> **Exercise description**
Return the full listing, so that each line matches the original exactly.

Segment Start: Dataset content

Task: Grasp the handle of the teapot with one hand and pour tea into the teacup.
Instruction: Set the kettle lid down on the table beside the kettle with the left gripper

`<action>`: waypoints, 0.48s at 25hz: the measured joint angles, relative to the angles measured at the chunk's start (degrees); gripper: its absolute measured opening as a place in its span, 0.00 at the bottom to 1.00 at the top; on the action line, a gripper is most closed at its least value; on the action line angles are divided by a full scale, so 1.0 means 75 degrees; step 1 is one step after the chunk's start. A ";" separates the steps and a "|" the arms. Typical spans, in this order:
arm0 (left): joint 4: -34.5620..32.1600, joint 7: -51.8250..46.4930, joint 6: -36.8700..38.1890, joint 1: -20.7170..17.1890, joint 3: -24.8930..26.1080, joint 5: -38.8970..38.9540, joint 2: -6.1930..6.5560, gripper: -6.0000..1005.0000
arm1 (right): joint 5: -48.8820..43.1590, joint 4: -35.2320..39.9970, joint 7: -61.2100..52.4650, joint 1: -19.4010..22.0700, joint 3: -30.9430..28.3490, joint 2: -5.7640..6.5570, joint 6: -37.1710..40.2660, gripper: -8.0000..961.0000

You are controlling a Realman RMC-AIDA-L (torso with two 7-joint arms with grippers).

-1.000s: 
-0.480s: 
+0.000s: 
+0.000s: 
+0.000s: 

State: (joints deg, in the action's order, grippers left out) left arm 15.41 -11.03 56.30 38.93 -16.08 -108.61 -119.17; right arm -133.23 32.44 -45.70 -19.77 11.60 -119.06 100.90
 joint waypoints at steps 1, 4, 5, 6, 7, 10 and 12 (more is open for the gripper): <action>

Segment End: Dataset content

> **Problem solution**
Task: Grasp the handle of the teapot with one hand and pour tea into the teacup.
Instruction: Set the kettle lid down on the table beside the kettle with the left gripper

`<action>`: waypoints, 0.48s at 25hz: the measured joint angles, relative to the angles measured at the chunk's start (degrees); gripper: its absolute measured opening as a place in its span, 0.00 at the bottom to 1.00 at the top; on the action line, a gripper is most closed at its least value; on the action line angles are divided by a full scale, so 1.0 means 75 degrees; step 1 is one step after the chunk's start. A ";" separates the steps and a "|" the arms. Typical spans, in this order:
arm0 (left): joint 4: -34.5620..32.1600, joint 7: -51.8250..46.4930, joint 6: -36.8700..38.1890, joint 1: -20.7170..17.1890, joint 3: -24.8930..26.1080, joint 5: -38.8970..38.9540, joint 2: -6.1930..6.5560, gripper: -6.0000..1005.0000
arm1 (right): joint 5: -48.8820..43.1590, joint 4: -35.2320..39.9970, joint 7: -61.2100..52.4650, joint 1: -19.4010..22.0700, joint 3: -30.9430..28.3490, joint 2: -5.7640..6.5570, joint 6: -37.1710..40.2660, gripper: -8.0000..961.0000

You are controlling a Realman RMC-AIDA-L (torso with two 7-joint arms with grippers).

-1.000s: 
-0.480s: 
+0.000s: 
+0.000s: 
+0.000s: 

State: (joints deg, in the action's order, grippers left out) left arm 15.41 -11.03 56.30 38.93 -16.08 -108.61 -119.17; right arm -133.23 32.44 -45.70 -19.77 11.60 -119.06 100.90
 joint waypoints at steps 1, 4, 5, 6, 7, 10 and 12 (more is open for the gripper): <action>

The answer has been written out completely.